◆ TASK OBJECTIVE ◆
Number of lines below with the word "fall": state it and write nothing more.

═══ INFORMATION ═══

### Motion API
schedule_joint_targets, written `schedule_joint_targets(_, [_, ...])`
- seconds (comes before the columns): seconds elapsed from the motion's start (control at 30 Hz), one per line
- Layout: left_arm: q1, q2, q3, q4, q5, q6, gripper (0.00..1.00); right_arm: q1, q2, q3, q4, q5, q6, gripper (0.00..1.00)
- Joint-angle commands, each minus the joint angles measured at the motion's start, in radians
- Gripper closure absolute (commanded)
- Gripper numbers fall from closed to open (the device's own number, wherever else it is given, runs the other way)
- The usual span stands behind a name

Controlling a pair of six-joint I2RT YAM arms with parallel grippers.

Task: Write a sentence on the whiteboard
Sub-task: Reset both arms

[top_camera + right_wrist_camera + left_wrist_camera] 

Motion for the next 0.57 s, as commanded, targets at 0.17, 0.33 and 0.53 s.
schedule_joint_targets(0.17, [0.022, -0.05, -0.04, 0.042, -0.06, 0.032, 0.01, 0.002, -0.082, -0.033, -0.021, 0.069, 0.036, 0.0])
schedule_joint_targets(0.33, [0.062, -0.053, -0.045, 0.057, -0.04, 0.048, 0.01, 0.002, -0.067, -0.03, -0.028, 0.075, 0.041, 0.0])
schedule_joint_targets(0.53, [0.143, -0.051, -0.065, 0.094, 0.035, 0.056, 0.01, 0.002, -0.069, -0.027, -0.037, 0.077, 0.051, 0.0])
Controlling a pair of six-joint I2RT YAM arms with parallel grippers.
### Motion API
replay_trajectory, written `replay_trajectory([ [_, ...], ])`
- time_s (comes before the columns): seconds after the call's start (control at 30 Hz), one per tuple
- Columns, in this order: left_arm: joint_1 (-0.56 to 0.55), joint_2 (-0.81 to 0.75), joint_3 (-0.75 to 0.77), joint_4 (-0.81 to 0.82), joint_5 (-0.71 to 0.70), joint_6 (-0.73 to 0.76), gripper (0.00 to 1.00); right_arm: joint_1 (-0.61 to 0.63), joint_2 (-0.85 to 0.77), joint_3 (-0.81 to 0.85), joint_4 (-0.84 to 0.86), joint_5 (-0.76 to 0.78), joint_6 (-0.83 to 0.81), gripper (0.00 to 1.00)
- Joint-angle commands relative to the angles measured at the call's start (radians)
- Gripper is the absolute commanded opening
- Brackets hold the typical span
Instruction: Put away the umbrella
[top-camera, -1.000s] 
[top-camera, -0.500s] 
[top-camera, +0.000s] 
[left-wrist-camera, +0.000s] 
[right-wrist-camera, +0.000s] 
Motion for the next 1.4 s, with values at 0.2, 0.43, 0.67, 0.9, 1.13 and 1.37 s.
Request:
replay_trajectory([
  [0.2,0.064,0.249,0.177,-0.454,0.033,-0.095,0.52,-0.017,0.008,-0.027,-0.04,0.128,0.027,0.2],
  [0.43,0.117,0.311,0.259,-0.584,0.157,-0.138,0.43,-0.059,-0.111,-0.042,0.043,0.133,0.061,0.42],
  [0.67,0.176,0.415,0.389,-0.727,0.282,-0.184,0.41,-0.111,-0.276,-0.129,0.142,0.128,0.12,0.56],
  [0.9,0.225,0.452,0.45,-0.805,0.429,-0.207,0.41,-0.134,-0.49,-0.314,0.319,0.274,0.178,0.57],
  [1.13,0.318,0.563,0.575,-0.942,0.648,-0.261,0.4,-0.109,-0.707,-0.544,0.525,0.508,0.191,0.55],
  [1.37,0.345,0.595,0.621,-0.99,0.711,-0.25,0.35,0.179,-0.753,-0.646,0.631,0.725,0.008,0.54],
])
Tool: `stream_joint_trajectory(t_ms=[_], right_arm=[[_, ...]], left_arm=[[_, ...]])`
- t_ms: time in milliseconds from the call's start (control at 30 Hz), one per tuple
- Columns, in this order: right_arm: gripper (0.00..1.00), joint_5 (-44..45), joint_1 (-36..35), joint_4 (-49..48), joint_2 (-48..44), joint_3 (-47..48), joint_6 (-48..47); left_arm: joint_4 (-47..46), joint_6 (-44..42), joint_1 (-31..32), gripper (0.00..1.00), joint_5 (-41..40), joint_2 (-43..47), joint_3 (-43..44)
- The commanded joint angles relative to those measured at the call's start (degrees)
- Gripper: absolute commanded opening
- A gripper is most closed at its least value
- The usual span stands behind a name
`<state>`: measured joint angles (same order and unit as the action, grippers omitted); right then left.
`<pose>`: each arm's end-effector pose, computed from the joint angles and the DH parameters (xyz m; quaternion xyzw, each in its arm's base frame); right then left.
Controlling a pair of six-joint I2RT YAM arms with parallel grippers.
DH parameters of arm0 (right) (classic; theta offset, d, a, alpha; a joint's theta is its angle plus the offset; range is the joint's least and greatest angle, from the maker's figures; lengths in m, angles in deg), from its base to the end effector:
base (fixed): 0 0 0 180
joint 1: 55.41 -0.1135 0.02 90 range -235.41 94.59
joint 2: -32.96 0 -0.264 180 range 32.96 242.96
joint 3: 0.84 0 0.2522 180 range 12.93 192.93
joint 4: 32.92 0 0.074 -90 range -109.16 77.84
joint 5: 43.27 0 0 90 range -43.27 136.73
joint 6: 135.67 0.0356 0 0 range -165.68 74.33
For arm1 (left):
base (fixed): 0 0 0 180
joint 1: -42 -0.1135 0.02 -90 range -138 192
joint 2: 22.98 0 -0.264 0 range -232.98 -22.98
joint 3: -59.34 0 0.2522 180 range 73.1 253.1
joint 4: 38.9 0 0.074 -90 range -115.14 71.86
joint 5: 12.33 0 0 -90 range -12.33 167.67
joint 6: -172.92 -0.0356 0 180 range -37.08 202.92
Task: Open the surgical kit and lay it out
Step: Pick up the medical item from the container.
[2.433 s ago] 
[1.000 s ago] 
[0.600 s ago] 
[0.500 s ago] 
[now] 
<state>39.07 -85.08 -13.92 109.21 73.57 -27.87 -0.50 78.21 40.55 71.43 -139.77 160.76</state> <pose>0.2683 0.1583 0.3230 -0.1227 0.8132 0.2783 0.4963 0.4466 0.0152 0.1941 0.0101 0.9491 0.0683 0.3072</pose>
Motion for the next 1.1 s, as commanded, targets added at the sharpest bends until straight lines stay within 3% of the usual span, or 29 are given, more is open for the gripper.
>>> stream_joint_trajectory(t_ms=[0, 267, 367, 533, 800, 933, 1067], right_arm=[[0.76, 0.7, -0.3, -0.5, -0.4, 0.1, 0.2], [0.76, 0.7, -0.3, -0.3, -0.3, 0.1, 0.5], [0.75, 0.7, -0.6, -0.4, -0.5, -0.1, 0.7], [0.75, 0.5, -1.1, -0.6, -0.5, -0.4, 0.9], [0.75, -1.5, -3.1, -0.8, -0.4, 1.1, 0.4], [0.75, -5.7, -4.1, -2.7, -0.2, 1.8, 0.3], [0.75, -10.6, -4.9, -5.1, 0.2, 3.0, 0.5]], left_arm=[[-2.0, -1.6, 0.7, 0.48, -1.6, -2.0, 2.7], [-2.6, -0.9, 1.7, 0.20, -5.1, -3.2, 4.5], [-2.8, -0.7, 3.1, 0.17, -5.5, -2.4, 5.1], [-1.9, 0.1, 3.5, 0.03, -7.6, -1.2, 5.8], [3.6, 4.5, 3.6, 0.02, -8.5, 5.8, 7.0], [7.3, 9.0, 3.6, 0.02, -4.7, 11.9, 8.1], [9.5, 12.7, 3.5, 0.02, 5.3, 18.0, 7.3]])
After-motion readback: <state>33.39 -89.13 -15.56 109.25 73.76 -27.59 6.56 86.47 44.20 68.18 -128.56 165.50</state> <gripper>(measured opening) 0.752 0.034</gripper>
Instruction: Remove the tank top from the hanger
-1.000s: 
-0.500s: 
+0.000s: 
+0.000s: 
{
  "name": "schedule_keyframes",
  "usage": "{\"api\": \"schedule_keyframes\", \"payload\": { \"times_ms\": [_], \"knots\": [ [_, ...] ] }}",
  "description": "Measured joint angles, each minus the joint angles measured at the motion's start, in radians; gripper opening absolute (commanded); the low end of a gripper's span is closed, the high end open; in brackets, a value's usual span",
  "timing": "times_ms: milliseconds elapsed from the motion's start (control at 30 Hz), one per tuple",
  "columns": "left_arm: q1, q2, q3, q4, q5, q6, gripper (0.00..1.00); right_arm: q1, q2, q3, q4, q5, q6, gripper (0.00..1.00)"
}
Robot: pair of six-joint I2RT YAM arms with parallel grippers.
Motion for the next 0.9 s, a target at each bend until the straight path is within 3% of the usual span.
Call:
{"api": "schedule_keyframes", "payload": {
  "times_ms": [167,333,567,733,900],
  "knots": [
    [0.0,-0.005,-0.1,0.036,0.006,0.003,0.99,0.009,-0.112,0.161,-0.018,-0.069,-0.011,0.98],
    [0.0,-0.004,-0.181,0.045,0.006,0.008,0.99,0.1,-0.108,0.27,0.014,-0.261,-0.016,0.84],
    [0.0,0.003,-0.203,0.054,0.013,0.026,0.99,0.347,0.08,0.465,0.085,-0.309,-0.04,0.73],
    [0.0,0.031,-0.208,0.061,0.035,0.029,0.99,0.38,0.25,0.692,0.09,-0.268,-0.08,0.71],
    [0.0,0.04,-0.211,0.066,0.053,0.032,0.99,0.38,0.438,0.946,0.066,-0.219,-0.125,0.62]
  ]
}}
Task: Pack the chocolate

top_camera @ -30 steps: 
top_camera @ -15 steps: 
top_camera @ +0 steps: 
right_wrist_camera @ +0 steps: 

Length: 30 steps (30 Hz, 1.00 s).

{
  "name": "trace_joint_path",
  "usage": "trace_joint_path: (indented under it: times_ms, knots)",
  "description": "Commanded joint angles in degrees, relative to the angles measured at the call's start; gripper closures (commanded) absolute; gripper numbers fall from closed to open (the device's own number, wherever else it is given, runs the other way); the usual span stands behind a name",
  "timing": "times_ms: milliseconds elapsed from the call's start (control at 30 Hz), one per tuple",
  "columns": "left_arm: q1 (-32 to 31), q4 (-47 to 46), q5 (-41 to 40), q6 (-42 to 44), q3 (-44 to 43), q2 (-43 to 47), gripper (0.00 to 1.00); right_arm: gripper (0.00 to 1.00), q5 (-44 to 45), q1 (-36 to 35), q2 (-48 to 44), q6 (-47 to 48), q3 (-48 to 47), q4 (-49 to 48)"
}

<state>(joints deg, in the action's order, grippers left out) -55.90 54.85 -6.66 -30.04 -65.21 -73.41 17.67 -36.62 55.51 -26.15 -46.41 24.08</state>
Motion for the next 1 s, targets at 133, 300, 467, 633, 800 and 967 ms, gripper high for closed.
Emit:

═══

◆ SOLUTION TO THIS PROBLEM ◆
2